CHAPTER XLIV

THE UKRAINE CROSS

Upon the green plain beside the Alla a great multitude was assembled. They had come together to witness a sight never seen in Courtland before—the dread punishment of the Ukraine Cross. It was to be done, they said, upon the body of the handsome youth with whom the Princess Margaret was secretly in love—some even whispered married to him.

The townsfolk murmured among themselves. This was certainly the beginning of the end. Who knew what would come next? If the barbarous Muscovite punishments began in Courtland, it would end in all of them being made slaves, liable at any moment to knout and plet. Ivan had bewitched the Prince. That was clear, and for a certainty the Princess Margaret wept night and day. In this fashion ran the bruit of that which was to be.
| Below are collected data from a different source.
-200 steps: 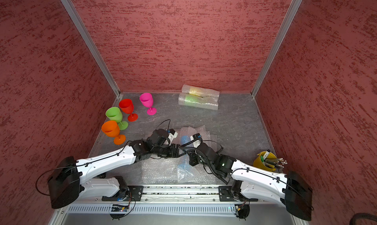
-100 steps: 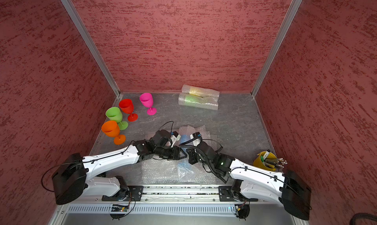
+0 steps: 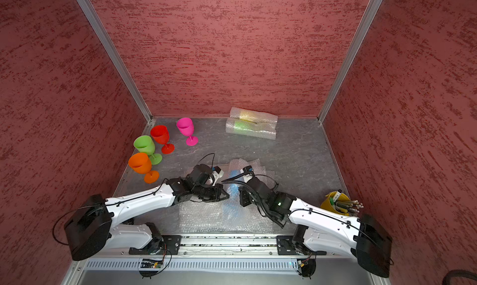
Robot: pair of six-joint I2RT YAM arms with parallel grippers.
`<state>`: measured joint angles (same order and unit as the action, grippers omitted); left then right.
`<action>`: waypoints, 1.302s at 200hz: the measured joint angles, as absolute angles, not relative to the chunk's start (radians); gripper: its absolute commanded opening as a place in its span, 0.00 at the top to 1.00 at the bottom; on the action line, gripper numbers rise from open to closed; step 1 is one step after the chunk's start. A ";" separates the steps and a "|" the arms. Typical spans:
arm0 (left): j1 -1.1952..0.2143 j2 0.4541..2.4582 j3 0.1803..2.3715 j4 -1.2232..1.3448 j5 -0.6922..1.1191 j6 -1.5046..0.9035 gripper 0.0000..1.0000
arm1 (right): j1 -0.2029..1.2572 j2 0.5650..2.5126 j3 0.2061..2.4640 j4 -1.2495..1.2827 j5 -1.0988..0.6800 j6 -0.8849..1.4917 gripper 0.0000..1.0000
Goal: Unpack wine glasses from bubble wrap
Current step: Unwrap the bubble wrap.
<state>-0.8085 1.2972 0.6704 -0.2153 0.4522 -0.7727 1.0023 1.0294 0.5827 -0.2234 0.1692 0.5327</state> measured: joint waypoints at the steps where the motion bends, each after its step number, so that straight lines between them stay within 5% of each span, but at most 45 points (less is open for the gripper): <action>1: -0.808 1.296 0.670 -0.215 0.453 -0.773 1.00 | 1.002 1.029 0.583 -0.226 0.170 0.532 1.00; 205: -0.698 1.060 0.605 -0.347 0.380 -0.770 1.00 | 0.997 0.905 0.580 -0.347 0.420 0.604 1.00; 260: -0.767 1.060 0.599 -0.364 0.323 -0.767 1.00 | 0.998 0.907 0.557 -0.332 0.404 0.602 1.00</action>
<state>-0.7673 1.0599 0.5995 -0.3641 0.3225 -0.7673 0.9977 0.9070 0.5571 -0.3325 0.4042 0.6022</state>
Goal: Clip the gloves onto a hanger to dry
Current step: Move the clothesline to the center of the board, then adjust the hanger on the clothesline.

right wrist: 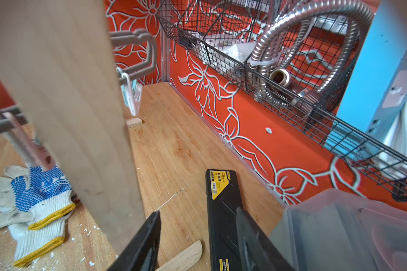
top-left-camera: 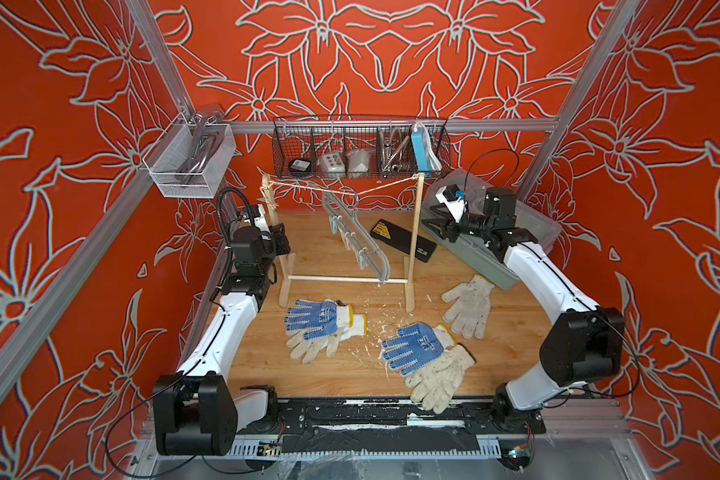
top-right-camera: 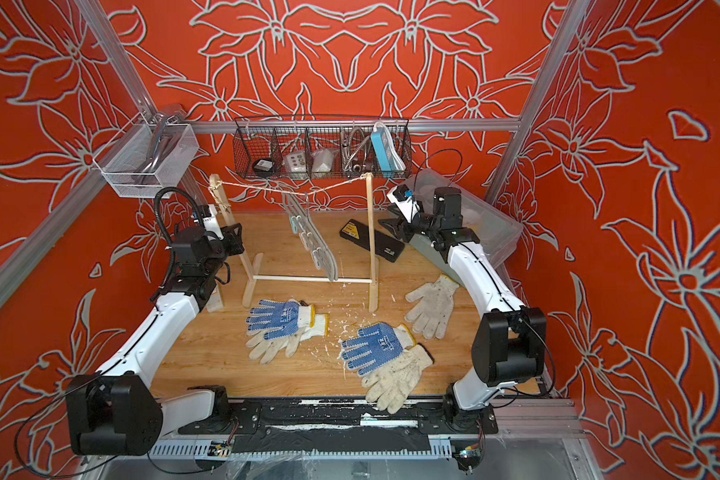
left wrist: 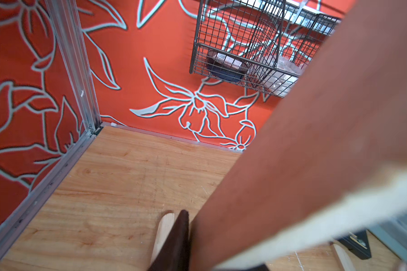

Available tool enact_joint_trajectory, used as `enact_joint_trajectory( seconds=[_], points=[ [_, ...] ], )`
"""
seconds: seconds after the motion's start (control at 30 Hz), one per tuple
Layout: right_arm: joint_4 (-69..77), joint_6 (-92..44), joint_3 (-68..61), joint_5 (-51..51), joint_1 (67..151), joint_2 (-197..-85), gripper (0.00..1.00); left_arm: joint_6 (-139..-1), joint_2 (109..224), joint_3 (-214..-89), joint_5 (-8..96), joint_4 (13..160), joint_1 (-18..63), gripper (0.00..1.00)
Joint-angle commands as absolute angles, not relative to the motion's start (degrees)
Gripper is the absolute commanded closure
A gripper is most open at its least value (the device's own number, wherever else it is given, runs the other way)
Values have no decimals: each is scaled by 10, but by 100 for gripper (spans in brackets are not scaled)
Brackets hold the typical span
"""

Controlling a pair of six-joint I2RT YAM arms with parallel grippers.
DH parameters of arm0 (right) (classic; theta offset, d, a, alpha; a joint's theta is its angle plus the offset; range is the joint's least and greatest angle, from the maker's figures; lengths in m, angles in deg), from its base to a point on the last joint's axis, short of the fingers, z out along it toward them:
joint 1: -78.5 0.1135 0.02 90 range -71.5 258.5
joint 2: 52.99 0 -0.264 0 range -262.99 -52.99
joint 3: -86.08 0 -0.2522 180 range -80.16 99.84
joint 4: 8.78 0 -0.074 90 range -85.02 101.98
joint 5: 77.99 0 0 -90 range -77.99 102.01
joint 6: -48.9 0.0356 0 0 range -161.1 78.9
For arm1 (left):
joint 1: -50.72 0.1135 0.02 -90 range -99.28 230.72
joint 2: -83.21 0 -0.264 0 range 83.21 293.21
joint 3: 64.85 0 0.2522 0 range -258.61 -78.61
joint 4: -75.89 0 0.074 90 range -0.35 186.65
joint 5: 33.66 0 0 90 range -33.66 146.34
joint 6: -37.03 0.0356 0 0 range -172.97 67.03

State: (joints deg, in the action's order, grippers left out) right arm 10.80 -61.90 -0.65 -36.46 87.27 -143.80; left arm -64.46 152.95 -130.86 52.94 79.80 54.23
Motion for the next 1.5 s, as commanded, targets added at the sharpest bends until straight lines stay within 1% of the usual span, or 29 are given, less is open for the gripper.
enact_joint_trajectory(
  seconds=[0.0, 0.1, 0.17, 0.2, 0.33, 0.4, 0.57, 0.67, 0.77, 0.83, 1.0, 1.1, 1.2, 1.3, 1.47],
  points=[
    [112, -616, -3, -373, 873, -1427, 45, -677, 1525, -1312, 501, 824, 541, 72],
    [127, -618, -12, -349, 873, -1414, 42, -676, 1528, -1320, 518, 839, 538, 73],
    [130, -612, -18, -338, 873, -1400, 39, -682, 1528, -1321, 530, 844, 537, 73],
    [134, -606, -22, -329, 874, -1391, 37, -685, 1527, -1321, 532, 845, 536, 72],
    [171, -584, -31, -309, 873, -1353, 31, -687, 1523, -1321, 531, 846, 533, 55],
    [199, -563, -23, -309, 873, -1335, 30, -689, 1519, -1321, 530, 849, 533, 49],
    [234, -448, -5, -285, 885, -1290, 30, -687, 1505, -1332, 534, 878, 533, 37],
    [263, -385, 9, -255, 916, -1265, 33, -689, 1493, -1343, 536, 918, 533, 30],
    [309, -341, 35, -212, 969, -1253, 36, -695, 1472, -1349, 531, 960, 533, 23],
    [328, -309, 52, -177, 1008, -1246, 37, -696, 1455, -1356, 527, 995, 533, 15],
    [366, -253, 98, -83, 1090, -1256, 41, -700, 1405, -1371, 500, 1089, 533, 12],
    [410, -262, 156, -19, 1135, -1292, 45, -715, 1358, -1372, 482, 1123, 533, 10],
    [455, -284, 213, 36, 1160, -1335, 48, -741, 1337, -1387, 436, 1150, 533, 9],
    [473, -288, 252, 44, 1168, -1370, 52, -769, 1335, -1406, 369, 1157, 533, 9],
    [503, -300, 306, 49, 1185, -1421, 54, -815, 1351, -1435, 273, 1144, 533, 9]
  ],
)
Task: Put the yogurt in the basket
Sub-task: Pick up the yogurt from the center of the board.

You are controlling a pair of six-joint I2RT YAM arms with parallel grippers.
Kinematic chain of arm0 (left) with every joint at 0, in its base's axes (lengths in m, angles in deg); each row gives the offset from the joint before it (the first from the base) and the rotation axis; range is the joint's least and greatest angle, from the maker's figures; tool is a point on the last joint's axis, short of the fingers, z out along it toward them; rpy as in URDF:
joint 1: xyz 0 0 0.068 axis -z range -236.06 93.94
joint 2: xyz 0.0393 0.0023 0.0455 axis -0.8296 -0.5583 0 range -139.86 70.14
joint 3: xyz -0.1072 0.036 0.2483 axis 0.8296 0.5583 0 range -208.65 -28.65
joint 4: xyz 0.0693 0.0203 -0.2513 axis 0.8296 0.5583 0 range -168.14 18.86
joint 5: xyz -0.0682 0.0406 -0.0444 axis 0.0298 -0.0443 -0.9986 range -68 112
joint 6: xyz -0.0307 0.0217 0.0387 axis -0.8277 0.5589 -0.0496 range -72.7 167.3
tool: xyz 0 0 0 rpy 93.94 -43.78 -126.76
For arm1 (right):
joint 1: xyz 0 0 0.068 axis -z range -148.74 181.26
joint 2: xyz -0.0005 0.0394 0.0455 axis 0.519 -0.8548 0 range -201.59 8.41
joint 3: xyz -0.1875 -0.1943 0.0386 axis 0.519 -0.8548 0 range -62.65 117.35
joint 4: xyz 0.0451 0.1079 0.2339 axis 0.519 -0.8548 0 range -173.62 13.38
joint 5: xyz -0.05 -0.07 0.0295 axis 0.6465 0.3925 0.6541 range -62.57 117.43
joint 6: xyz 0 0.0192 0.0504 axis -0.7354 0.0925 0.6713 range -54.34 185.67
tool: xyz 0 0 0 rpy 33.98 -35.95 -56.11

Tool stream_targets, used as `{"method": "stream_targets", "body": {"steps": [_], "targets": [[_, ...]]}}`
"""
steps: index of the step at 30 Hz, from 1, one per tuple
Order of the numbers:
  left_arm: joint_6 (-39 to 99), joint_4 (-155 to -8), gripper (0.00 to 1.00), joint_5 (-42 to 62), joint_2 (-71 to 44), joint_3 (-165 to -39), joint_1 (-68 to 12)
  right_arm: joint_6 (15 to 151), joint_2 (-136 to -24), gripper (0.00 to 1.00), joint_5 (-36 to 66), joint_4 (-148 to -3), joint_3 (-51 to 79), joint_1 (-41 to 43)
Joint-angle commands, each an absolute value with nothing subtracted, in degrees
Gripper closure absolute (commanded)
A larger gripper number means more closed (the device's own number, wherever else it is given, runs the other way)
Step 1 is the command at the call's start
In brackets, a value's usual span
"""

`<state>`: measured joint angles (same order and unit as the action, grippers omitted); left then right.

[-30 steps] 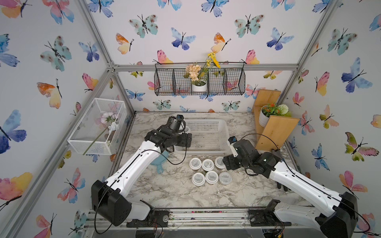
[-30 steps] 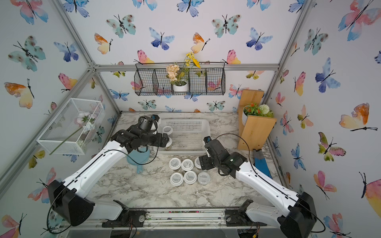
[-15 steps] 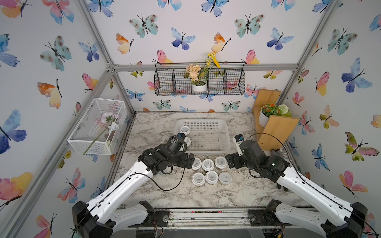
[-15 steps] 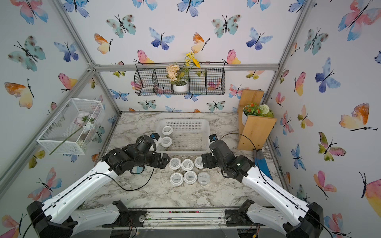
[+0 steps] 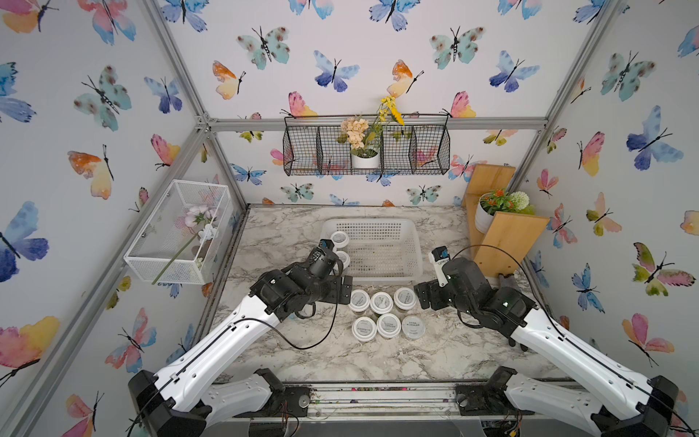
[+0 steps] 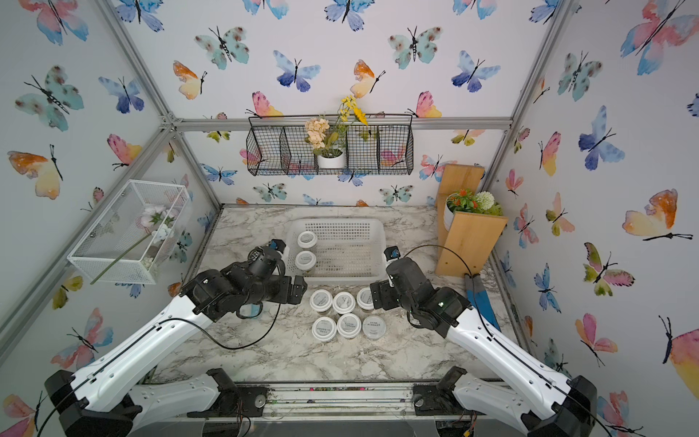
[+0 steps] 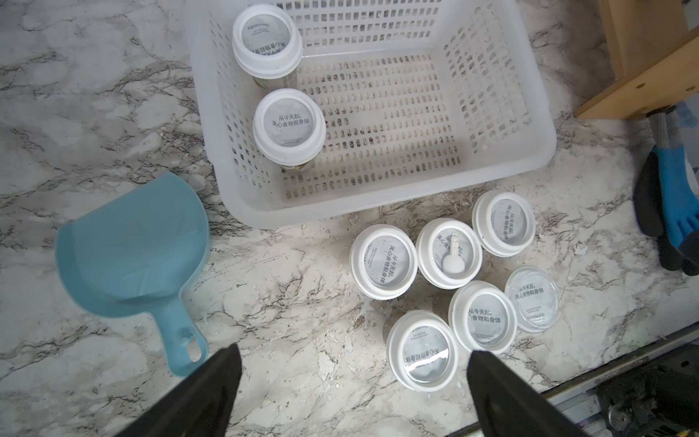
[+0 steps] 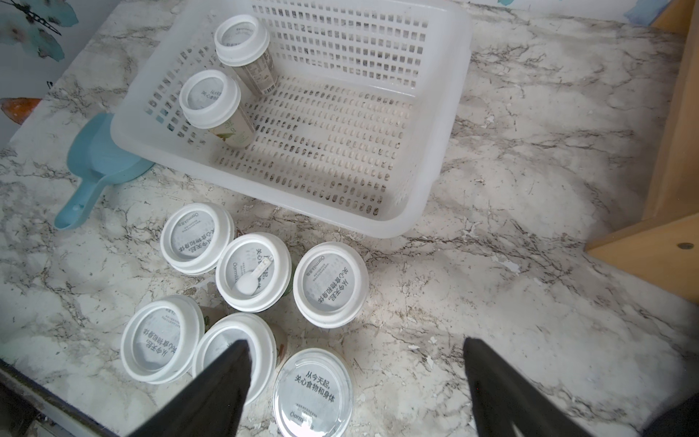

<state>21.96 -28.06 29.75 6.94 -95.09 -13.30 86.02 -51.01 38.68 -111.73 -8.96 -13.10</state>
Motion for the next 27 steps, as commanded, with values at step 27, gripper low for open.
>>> {"method": "stream_targets", "body": {"steps": [27], "targets": [[20.7,-34.83,0.01,27.54,-6.41,-94.6,-8.08,85.0,-54.95,0.14,33.61,-110.9,-9.74,-13.65]]}}
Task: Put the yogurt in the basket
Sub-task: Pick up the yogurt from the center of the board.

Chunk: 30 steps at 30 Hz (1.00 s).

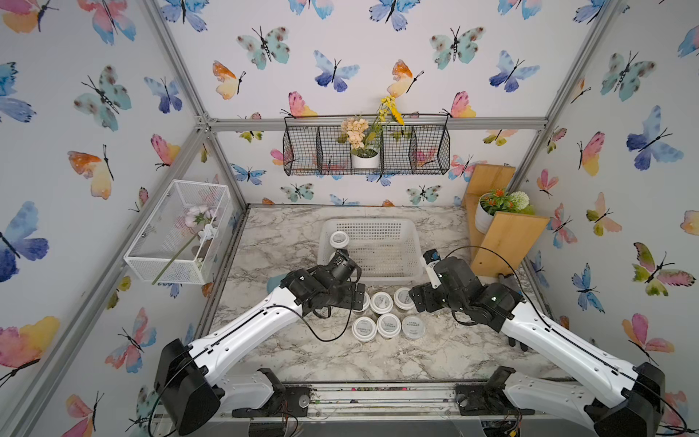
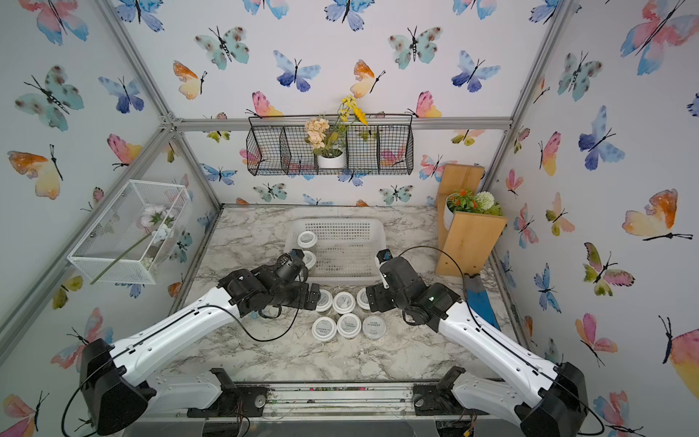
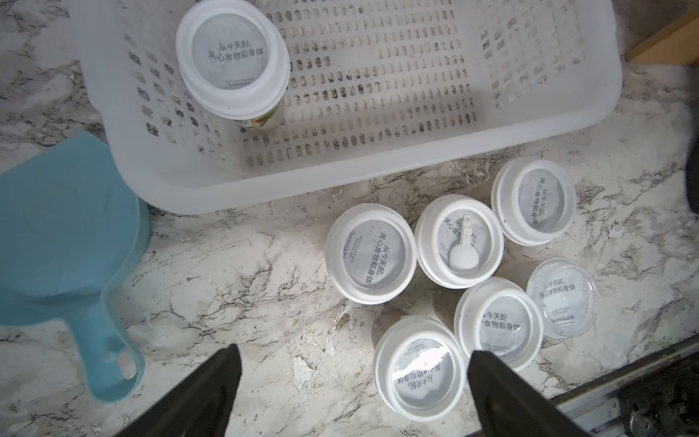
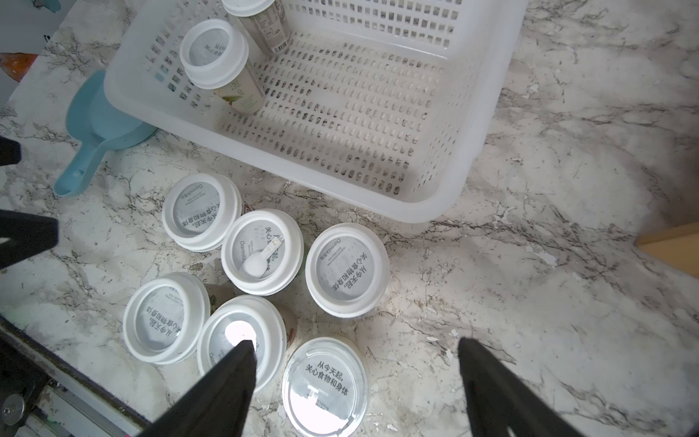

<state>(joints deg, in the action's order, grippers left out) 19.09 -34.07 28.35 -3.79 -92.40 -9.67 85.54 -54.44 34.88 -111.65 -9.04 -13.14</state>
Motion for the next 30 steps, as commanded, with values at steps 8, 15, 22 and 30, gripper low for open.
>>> {"method": "stream_targets", "body": {"steps": [8,15,22,30], "targets": [[20.76,-32.49,0.01,29.44,-12.04,-97.12,-5.9,84.95,-55.22,0.14,33.5,-110.91,-9.76,-13.81],[21.84,-33.18,0.0,29.87,-12.17,-97.29,-6.01,84.91,-55.55,0.14,33.5,-110.93,-9.8,-14.0],[23.59,-30.87,0.01,29.3,-18.08,-99.13,-6.1,84.91,-55.57,0.14,33.41,-110.92,-9.74,-14.09],[24.7,-32.74,0.01,29.33,-20.39,-98.03,-7.89,84.91,-56.34,0.14,33.24,-111.04,-9.74,-14.26]]}}
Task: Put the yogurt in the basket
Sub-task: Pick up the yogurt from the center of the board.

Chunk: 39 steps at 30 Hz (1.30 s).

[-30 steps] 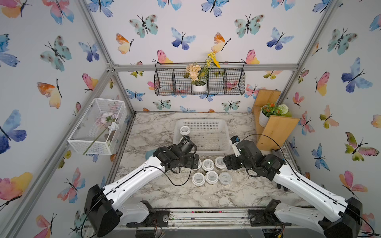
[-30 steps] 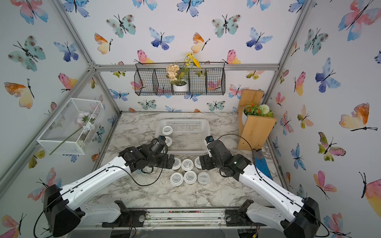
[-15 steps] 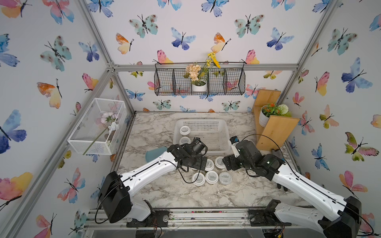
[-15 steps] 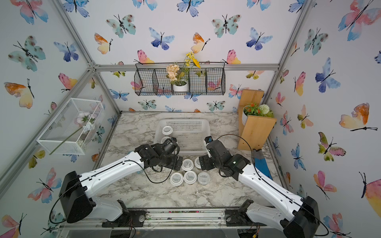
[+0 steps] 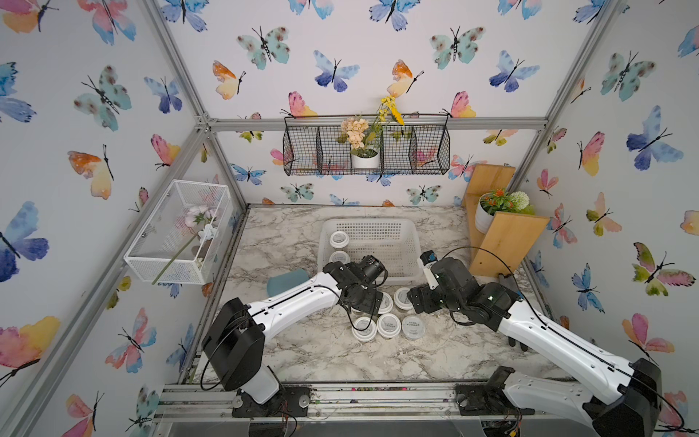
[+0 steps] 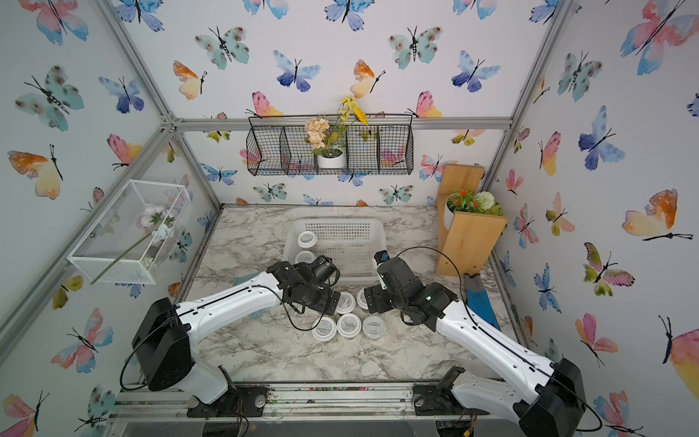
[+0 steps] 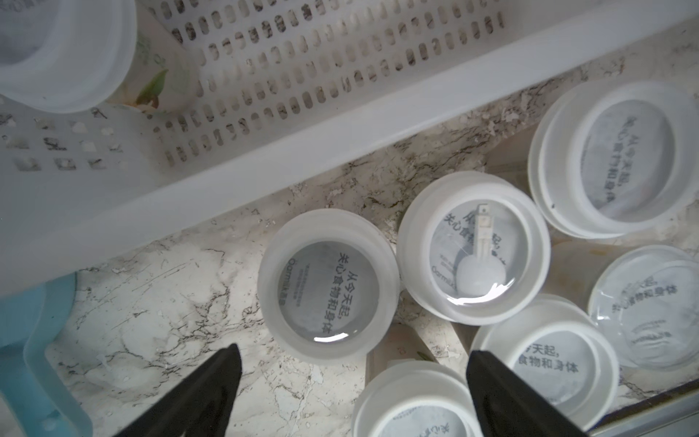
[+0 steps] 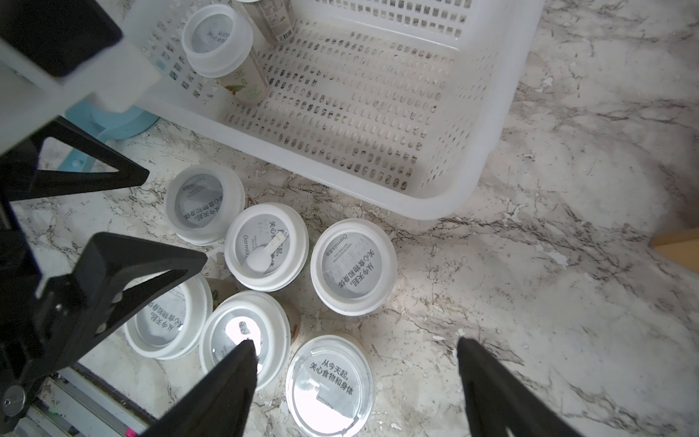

"Torn to pieces by wild horses!" It was a thing often talked about, but one which none had seen in a civilised country for a thousand years. Where was it to be done? It was shocking, terrible; but—it would be worth seeing. So all the city went out, the men with weapons under their cloaks pressing as near as the soldiers would allow them, while the women, being more pitiful, stood afar off and wept into their aprons—only putting aside the corners that they might see clearly and miss nothing.

At ten a great green square of riverside grass was held by the archers of Courtland. The people extended as far back as the shrine of the Virgin, where at the city entrance travellers are wont to give thanks for a favourable journey. At eleven the lances of Prince Ivan's Cossacks were seen topping the city wall. On the high bank of the Alla the people were craning their necks and looking over each other's shoulders.

The wild music of the Cossacks came nearer, each man with the butt of his lance set upon his thigh, and the pennon of blue and white waving above. Then a long pitying "A—a—h!" went up from the people. For now the Sparhawk was in sight, and at the first glimpse of him they swayed from the Riga Gate to the shrine of John Evangelist, like a willow copse stricken by a squall from off the Baltic, so that it shows the under-grey of its leaves.

"The poor lad! So handsome, so young!"

The first soft universal hush of pity broke presently into a myriad exclamations of anger and deprecation. "How high he holds his head! See! They have opened his shirt at the neck. Poor Princess, how she must love him! His hands are tied behind his back. He rides in that jolting cart as if he were a conqueror in a triumphal procession, instead of a victim going to his doom."